# Data Preparation and Augmentation

 This notebook loads the questions and misspellings datasets, generates augmented variants (with 0, 1, …, up to N misspellings),
 and saves the results in `data/augmented_questions.csv`.
The augmentation function automatically adjusts the maximum errors based on eligible words in each question.


In [32]:
import pandas as pd
from src.data_io import load_questions, load_misspellings
from src.misspelling_augmenter import generate_augmented_variants

# Load the questions dataset.
questions_df = load_questions('data/questions.csv')
print("DEBUG - Loaded questions:", questions_df.shape)

# Load the misspellings dictionary.
misspellings_dict = load_misspellings('data/misspellings.csv')
print("DEBUG - Misspellings dictionary has", len(misspellings_dict), "entries.")

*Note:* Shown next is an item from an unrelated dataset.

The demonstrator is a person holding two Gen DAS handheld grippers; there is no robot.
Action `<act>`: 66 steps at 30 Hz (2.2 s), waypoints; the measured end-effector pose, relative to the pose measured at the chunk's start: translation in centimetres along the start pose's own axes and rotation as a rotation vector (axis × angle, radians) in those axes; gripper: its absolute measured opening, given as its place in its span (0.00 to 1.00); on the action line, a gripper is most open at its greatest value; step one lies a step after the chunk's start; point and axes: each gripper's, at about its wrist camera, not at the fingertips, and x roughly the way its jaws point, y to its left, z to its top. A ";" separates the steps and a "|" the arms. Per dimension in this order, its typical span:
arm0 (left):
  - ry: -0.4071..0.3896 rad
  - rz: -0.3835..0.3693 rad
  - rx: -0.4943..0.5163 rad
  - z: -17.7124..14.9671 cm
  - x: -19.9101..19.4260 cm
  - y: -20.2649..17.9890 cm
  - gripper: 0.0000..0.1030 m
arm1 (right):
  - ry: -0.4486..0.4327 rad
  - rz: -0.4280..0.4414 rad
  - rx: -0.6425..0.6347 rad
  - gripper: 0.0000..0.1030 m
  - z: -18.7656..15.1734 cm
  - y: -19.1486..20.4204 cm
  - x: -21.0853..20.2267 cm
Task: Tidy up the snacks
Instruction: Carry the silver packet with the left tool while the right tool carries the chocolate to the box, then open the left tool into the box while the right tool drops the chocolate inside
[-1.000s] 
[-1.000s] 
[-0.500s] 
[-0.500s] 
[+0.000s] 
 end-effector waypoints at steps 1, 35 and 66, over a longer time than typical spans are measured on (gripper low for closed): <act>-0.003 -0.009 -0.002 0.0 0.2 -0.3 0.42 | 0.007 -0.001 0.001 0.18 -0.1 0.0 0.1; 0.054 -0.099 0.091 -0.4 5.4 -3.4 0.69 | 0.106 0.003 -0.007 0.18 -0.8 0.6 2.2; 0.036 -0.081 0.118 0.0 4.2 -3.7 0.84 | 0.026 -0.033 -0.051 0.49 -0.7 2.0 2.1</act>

# Process each question to generate augmented variants.
augmented_variants = []
for idx, row in questions_df.iterrows():
    original_text = row['question']
    variants = generate_augmented_variants(original_text, misspellings_dict, max_errors=10)
    for variant_text, error_count in variants:
        augmented_variants.append({
            'original_question': original_text,
            'variant_question': variant_text,
            'error_count': error_count
        })

augmented_df = pd.DataFrame(augmented_variants)
print("DEBUG - Augmented dataset shape:", augmented_df.shape)

# Save the augmented questions to a CSV file.
augmented_df.to_csv('data/augmented_questions.csv', index=False)
print("DEBUG - Augmented questions saved at data/augmented_questions.csv")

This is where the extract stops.